Talking About Disaster: A Guide for Standard Messages
Table of Contents
Introduction and Purpose
What Is in This Guide
Using This Guide
Hazard Messages
Chemical Emergencies
Fires, Residential
Fires, Wildland
Floods and Flash Floods
Hazardous Materials Incidents
Heat (Heat Wave)
Hurricanes and Tropical Storms
Nuclear Power Plant Incidents
Thunderstorms, Severe
Winter Storms
Special Populations Messages
Talking to Children About Disasters
Preparedness Action Messages
Family Disaster Plan
Disaster Supplies Kit
Emergency Supplies for your Vehicle
First Aid Kit Contents
First Aid Kit for Pets
Stocking and Storing Food and Water
Smoke Alarms
Carbon Monoxide Alarms
Fire Extinguishers
Arc-Fault Circuit Interrupters (AFCIs)
Home Fire Sprinkler Systems
Portable Generators
Evacuation, Sheltering, and Post-Disaster Safety Messages
Evacuation, Sheltering, and Post-Disaster Safety
What to do if Evacuation is Necessary Because of a Storm
What to do When There is Flooding
“Wind Safe” Room
How to Shelter-in-Place (Chemical Incidents)
Factors for Protection from Radioactive Fallout
Food and Water Safety During/Post Disaster
Emergency Sanitation
How to Recognize and Treat Heat Emergencies
Frostbite and Hypothermia
Chemical Emergencies at Home
Learn about the chemicals that could pose a threat to you and members of your household. Contact agencies with expertise on hazardous household materials, such as the Poison Control Center, local public health department, or county or municipal office responsible for environmental protection. Get information from them about potentially dangerous household products and what to do if someone becomes poisoned with them. Ask specifically about how to treat poisoning caused by cleaners, germicides, deodorizers, detergents, drain and bowl cleaners, gases, home medications, laundry bleaches, liquid fuels, and paint removers and thinners.

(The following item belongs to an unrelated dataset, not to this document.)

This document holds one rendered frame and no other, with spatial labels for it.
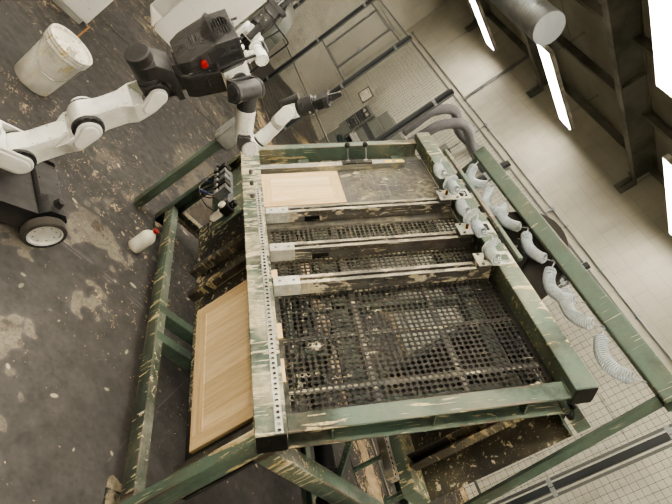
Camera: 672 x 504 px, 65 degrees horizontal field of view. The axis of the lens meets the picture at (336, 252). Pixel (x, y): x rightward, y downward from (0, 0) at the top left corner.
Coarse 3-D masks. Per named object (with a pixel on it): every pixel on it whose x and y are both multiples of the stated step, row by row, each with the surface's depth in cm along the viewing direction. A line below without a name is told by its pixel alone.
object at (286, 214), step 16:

Always call the Poison Control Center first (1-800-222-1222) before treating these or any other poisoning.

Why talk about home chemical emergencies?
Chemicals are a natural and important part of our environment. We use chemicals every day. They are found in our kitchens, medicine cabinets, basements, garages, and gardens. Chemicals help us keep our food fresh and our bodies clean. They help plants grow and fuel our cars. And chemicals help us to live longer, healthier lives.

When used properly, the chemicals normally found in a home pose little threat. When used improperly, in adverse conditions, or for jobs for which they were not intended, chemicals can be harmful, even deadly.

Knowing how to handle chemical products and how to react if an emergency should occur can reduce the risk of injury.

What is a home chemical emergency?
A home chemical emergency is a dangerous situation that arises when chemicals are spilled, accidentally released, or used improperly. Some chemicals that are safe, and even helpful in small amounts, can be harmful in larger quantities or under certain conditions. Most chemical accidents occur in our own homes and can be prevented.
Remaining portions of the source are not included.